ASSIGNMENT:
Among the lines below, tally those holding the string "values" and give the total only.

INPUT DATA: Begin

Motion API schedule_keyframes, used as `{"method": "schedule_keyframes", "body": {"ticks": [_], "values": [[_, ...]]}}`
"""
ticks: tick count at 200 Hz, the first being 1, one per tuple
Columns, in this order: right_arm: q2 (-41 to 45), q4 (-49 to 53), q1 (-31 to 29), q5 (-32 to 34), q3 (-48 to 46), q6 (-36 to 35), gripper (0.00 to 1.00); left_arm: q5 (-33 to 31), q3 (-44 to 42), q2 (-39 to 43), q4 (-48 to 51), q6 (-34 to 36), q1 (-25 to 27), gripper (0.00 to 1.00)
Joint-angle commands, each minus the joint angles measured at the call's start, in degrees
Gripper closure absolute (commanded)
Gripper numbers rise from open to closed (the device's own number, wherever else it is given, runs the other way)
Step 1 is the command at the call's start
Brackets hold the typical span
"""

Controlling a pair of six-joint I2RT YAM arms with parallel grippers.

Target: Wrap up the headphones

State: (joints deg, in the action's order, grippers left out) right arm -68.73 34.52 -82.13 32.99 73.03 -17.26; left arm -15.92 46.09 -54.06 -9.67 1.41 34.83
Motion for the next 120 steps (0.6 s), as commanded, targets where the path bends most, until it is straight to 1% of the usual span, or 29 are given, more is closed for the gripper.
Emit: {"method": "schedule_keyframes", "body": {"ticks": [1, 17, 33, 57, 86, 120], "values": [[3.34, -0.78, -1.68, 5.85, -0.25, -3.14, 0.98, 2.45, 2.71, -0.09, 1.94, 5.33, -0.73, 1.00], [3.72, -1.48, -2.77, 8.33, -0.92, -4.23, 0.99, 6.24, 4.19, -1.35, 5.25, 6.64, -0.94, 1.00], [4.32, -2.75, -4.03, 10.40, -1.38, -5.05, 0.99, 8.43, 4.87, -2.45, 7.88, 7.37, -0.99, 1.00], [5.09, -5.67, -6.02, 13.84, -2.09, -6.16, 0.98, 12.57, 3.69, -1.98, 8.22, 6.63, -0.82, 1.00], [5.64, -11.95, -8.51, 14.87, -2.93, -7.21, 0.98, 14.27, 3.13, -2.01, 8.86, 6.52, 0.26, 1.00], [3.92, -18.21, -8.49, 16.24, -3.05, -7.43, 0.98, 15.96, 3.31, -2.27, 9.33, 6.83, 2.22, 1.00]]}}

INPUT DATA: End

WRITTEN ANSWER:
2